Guarda un po’ chi si rivede in piazza!

Lunedì 12 dicembre, sono andato al presidio in Place des Franchises ad Aosta, organizzato dai sindacati CGIL-CISL-Savt-UIL per protestare contro i tagli imposti dalla Manovra del governo Monti.
Come ha scritto Stefano Fassina (della Segreteria PD) su il Manifesto: “La piazza non diceva no, diceva che la manovra è necessaria e chiedeva di cambiarla perché iniqua. Una posizione più che compatibile con l’iniziativa che sta portando avanti il PD in commissione bilancio…. E’ positivo infatti il ripristino – confermato – delle indicizzazioni sulle pensioni comprese fra due e tre volte il minimo. Resta ancora la brutalità dell’intervento sulle pensioni di anzianità. Va corretto. Va eliminata la penalizzazione per i lavoratori che hanno maturato 42 anni di anzianità contributiva, e 41 per le donne. La detrazione ICI (della nuova IMU) va modificata a seconda del reddito e del nucleo familiare, se no diventa un peso ulteriore su famiglie già provate da altri aumenti di imposte.
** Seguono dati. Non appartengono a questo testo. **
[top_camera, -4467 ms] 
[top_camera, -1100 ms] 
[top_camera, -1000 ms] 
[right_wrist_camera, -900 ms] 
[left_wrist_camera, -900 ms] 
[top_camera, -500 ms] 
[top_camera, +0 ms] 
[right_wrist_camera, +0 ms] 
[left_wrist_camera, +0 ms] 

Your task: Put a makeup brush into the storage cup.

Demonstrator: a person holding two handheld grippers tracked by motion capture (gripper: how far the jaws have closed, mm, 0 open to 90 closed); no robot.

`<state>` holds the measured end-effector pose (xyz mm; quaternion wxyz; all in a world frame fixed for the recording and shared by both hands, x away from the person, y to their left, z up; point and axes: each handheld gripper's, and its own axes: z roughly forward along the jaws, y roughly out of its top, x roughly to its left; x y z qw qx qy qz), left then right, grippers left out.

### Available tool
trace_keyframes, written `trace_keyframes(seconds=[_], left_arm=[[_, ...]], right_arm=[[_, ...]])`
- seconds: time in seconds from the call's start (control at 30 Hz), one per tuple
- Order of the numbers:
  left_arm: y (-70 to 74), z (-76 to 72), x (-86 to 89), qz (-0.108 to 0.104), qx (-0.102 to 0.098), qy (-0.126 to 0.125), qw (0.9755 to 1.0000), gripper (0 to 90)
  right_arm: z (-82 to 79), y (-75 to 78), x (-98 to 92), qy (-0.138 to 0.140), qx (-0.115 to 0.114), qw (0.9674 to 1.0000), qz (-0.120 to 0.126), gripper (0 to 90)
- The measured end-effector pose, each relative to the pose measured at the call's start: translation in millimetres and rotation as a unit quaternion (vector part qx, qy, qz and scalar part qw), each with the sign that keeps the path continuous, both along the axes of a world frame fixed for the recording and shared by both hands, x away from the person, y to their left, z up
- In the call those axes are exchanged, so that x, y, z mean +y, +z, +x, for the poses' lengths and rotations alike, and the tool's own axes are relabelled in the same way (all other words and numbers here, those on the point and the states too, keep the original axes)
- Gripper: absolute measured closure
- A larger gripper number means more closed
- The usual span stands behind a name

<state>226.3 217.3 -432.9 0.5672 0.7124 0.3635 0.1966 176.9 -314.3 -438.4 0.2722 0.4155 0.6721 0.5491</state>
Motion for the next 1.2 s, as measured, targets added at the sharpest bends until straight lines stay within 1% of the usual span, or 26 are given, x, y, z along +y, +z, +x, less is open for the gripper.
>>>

Ecco cosa ci faceva il Segretario regionale del PD, Raimondo Donzel al presidio, chiedeva più equità alla manovra.
Ed è stata una piacevole sorpresa ritrovare in piazza tanti compagni, tanti amici e tutti i sindacati. La Cgil non è una novità. L’abbiamo incontrata tante volte in questi anni contro le misure inique e dannose del governo Berlusconi. Altri invece le bandiere le hanno tirate fuori dalla cantina o dalle soffitte all’ultimo minuto, perché si guardavan bene dal fare scioperi generali di carattere “politico” contro Berlusconi e la destra, soprattutto in Valle d’Aosta.
Ben venga quest’aria nuova. Peccato che tutta questa determinazione contro il governo romano, dal sapore leghista, non ci sia stata in occasione della lotta “unitaria” in difesa dei lavoratori dei cantieri idraulico forestali. Si son visti a Palazzo regionale, in occasione del voto della legge finanziaria che esternalizzava i cantieri e lasciava oltre 200 lavoratori senza alcun ammortizzatore sociale, solo alcuni sindacalisti e non una bandiera.
Ben venga dunque il ritrovato spirito unitario e la discesa in piazza di chi sta su comode poltrone, purché non sia il solito tentativo di spostare le responsabilità di tutta la crisi su un bersaglio neutro come Monti e cancellare al più presto le corresponsabilità dei disastri di Berlusconi, su cui pesa il macigno del sostegno aperto della regione Valle d’Aosta, confermato dalle Alleanze con la destra in Comune di Aosta e in Regione.
Infine una considerazione: tra le giuste e condivisibili richieste avanzate dai sindacati che chiedevano “correttivi nel segno dell’equità”, mi ha lasciato di stucco l’ultima riportata dal volantino unitario: “blocco degli ulteriori tagli previsti ai bilanci delle Regioni Autonome”. Io avrei preferito leggere anche “…e agli Enti locali”, perché il federalismo riguarda tutte le regioni ed in particolare i Comuni. In secondo luogo la Sicilia non ha ancora fatto l’accordo sul federalismo fiscale che le Province e Regioni autonome del Nord hanno siglato a carissimo prezzo, più di tutte le manovre sommate assieme. E allora nel segno dell’equità che anche la Sicilia faccia la sua parte come l’han fatta la Regione Valle d’Aosta e i Comuni di tutt’Italia.